▸ WHAT IS REQUIRED
Look below. Copy each line that has "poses" in it.
Segment Start: DATA SHOWN
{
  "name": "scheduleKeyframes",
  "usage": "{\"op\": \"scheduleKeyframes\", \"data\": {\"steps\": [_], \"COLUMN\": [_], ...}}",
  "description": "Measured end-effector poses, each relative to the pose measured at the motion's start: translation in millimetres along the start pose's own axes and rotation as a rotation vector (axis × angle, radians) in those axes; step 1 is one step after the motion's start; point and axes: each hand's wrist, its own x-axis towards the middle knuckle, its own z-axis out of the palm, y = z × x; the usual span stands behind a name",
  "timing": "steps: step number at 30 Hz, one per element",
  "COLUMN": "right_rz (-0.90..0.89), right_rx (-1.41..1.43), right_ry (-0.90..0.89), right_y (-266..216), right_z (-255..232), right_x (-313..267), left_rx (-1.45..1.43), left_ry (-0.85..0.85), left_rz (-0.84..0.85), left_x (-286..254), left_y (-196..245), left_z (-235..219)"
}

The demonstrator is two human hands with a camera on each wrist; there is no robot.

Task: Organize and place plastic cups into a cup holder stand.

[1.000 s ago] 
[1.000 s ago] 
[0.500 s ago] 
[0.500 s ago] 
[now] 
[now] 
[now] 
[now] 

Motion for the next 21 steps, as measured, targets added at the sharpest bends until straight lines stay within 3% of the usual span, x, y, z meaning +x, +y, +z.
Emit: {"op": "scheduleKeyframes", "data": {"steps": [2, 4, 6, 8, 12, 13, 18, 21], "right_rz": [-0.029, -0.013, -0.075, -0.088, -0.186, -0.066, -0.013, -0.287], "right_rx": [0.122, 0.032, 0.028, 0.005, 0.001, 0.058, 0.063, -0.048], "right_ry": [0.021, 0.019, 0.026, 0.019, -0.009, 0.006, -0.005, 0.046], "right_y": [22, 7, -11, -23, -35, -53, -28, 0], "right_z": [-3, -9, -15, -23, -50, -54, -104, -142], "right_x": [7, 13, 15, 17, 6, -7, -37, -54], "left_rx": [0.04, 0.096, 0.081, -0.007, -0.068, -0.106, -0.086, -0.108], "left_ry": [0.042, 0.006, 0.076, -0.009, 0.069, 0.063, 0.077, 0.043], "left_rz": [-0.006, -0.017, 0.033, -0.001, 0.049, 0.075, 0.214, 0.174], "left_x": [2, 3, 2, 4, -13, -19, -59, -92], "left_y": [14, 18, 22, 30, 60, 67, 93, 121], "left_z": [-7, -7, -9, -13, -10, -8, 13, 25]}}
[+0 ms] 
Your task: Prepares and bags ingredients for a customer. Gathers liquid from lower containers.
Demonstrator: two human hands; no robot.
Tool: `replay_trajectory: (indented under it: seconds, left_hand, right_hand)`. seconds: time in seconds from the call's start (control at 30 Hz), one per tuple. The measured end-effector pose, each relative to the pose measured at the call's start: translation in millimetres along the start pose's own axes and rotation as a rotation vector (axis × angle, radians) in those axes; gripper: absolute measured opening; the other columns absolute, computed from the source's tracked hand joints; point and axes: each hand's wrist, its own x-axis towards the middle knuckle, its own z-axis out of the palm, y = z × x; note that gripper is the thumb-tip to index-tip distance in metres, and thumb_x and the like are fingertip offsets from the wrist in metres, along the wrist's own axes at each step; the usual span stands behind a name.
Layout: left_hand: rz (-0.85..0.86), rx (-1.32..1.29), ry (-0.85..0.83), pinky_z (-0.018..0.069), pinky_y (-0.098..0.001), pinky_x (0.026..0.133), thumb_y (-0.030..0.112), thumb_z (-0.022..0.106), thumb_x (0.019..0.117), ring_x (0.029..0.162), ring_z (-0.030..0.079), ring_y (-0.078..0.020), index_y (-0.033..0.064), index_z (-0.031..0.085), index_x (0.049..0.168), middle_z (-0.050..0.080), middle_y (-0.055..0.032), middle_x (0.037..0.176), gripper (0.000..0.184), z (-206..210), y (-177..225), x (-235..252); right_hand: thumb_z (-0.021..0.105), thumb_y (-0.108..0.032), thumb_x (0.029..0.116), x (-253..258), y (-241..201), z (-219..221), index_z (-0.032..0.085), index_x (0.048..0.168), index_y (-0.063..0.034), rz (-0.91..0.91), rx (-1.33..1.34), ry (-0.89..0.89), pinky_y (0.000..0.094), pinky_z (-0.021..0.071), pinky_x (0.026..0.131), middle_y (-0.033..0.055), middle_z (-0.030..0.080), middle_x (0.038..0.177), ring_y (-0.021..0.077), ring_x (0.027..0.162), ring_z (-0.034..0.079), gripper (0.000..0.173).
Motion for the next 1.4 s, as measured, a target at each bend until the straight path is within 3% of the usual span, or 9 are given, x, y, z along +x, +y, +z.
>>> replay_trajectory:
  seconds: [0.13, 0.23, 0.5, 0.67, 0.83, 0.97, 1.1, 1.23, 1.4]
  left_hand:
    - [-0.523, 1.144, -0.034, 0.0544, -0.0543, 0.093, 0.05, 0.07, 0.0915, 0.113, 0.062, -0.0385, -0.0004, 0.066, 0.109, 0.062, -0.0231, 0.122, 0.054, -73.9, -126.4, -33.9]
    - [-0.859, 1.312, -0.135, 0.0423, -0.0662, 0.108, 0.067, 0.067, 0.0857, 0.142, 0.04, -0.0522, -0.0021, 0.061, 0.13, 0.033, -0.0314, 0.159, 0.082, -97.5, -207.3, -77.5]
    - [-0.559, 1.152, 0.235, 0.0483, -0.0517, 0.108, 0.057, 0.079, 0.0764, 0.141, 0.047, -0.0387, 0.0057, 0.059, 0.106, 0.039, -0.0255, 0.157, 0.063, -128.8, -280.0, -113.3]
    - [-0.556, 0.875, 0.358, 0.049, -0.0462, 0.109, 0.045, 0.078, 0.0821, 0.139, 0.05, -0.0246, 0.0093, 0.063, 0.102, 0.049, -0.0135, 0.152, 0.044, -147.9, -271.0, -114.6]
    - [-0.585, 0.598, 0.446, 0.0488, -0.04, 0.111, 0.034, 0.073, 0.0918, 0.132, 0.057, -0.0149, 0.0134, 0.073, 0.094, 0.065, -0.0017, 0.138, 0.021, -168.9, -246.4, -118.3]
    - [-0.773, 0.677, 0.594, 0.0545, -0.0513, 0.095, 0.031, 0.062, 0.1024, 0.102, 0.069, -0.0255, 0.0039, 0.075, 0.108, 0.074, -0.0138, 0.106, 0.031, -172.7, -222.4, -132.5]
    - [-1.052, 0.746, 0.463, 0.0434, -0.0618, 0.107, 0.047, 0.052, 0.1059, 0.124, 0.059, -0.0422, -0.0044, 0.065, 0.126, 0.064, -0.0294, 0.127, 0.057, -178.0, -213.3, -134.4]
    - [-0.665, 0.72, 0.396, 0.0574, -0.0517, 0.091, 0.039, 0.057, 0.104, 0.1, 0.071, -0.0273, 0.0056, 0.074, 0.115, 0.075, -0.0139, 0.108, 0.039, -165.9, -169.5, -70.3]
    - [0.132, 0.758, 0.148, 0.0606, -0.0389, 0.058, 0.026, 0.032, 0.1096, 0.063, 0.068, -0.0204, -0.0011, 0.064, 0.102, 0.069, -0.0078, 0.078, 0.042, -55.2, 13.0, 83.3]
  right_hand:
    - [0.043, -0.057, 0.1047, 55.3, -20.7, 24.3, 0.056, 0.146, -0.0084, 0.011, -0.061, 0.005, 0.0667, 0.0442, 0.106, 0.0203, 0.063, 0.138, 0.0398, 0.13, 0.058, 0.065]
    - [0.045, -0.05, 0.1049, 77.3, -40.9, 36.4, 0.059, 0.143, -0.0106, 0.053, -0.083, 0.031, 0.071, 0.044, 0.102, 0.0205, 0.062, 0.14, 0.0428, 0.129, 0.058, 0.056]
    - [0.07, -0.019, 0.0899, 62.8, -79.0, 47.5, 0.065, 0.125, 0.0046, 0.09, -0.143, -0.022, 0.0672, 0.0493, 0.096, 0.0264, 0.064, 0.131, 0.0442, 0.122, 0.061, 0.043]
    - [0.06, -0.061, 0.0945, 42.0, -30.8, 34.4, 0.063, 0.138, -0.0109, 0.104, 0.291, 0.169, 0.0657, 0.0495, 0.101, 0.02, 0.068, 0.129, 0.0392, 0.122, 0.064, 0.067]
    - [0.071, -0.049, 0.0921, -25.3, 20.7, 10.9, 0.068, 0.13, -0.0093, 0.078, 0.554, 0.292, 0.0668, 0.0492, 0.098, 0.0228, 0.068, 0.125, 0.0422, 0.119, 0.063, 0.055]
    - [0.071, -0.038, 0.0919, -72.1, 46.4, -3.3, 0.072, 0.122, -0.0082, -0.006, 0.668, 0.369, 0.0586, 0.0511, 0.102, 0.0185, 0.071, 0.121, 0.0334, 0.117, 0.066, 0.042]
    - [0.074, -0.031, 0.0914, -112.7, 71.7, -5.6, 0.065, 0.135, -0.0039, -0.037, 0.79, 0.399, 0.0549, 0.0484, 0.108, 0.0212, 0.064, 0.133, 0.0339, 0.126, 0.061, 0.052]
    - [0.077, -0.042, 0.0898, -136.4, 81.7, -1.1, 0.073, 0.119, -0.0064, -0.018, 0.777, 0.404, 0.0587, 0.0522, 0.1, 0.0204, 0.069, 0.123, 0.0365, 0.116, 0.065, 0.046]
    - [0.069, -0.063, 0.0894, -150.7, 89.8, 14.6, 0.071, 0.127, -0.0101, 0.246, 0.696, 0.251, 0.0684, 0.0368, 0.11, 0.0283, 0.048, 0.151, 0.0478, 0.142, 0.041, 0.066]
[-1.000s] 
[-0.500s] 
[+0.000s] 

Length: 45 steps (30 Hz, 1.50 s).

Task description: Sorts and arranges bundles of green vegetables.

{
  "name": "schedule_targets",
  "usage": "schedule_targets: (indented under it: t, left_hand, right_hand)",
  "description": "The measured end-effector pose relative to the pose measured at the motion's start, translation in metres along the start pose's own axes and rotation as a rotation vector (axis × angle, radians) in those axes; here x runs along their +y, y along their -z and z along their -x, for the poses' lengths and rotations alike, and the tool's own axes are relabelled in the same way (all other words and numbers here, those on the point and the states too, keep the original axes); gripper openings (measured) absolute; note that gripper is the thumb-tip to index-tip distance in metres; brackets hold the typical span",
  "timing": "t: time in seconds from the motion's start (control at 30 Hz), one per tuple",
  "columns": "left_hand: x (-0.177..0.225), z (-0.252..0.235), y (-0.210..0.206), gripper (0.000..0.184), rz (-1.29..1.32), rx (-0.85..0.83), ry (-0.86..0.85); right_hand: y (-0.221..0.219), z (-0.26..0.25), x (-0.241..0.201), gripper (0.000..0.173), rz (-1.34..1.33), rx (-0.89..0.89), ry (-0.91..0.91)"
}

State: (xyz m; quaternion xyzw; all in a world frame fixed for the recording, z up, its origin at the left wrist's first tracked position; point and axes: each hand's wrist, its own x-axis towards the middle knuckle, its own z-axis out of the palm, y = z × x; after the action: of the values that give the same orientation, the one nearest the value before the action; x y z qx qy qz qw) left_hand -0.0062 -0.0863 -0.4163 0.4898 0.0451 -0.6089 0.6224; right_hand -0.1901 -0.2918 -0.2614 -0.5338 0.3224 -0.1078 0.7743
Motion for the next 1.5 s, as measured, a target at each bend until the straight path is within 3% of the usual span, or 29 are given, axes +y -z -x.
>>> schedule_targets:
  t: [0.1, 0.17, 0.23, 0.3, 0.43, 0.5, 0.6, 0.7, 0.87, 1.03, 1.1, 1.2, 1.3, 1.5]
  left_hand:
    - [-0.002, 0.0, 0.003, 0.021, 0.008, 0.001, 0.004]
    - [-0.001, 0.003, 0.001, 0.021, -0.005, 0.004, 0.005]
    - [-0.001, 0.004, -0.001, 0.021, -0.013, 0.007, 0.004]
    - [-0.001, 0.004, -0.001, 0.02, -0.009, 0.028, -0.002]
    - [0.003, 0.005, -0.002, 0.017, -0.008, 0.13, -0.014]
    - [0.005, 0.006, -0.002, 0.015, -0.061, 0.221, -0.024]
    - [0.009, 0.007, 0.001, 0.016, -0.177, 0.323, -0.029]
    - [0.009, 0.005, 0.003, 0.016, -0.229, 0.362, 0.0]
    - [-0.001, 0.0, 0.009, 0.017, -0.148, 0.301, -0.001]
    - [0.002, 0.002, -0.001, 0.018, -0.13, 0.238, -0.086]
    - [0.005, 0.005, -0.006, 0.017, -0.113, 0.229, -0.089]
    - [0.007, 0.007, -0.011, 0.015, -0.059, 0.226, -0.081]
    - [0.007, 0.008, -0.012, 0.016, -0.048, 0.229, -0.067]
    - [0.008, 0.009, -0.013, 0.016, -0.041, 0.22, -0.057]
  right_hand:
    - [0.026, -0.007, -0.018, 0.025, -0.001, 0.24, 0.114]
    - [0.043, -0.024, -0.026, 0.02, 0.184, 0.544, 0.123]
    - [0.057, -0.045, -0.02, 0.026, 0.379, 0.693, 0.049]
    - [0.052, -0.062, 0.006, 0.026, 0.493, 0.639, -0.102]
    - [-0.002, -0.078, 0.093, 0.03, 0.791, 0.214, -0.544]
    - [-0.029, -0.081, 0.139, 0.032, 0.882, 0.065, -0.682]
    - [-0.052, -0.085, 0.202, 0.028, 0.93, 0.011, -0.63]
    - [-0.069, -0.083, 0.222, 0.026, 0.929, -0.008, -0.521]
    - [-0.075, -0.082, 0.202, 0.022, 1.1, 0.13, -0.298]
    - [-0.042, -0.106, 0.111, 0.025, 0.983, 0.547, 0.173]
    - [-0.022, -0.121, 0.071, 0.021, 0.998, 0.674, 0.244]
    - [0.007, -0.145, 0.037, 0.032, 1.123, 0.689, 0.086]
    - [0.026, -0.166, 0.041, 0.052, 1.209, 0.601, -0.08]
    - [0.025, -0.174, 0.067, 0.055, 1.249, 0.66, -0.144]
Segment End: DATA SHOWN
▸ ANSWER FOR THIS EXERCISE
  "description": "Measured end-effector poses, each relative to the pose measured at the motion's start: translation in millimetres along the start pose's own axes and rotation as a rotation vector (axis × angle, radians) in those axes; step 1 is one step after the motion's start; point and axes: each hand's wrist, its own x-axis towards the middle knuckle, its own z-axis out of the palm, y = z × x; the usual span stands behind a name",
  "description": "The measured end-effector pose relative to the pose measured at the motion's start, translation in metres along the start pose's own axes and rotation as a rotation vector (axis × angle, radians) in those axes; here x runs along their +y, y along their -z and z along their -x, for the poses' lengths and rotations alike, and the tool's own axes are relabelled in the same way (all other words and numbers here, those on the point and the states too, keep the original axes); gripper openings (measured) absolute; note that gripper is the thumb-tip to index-tip distance in metres; brackets hold the typical span",

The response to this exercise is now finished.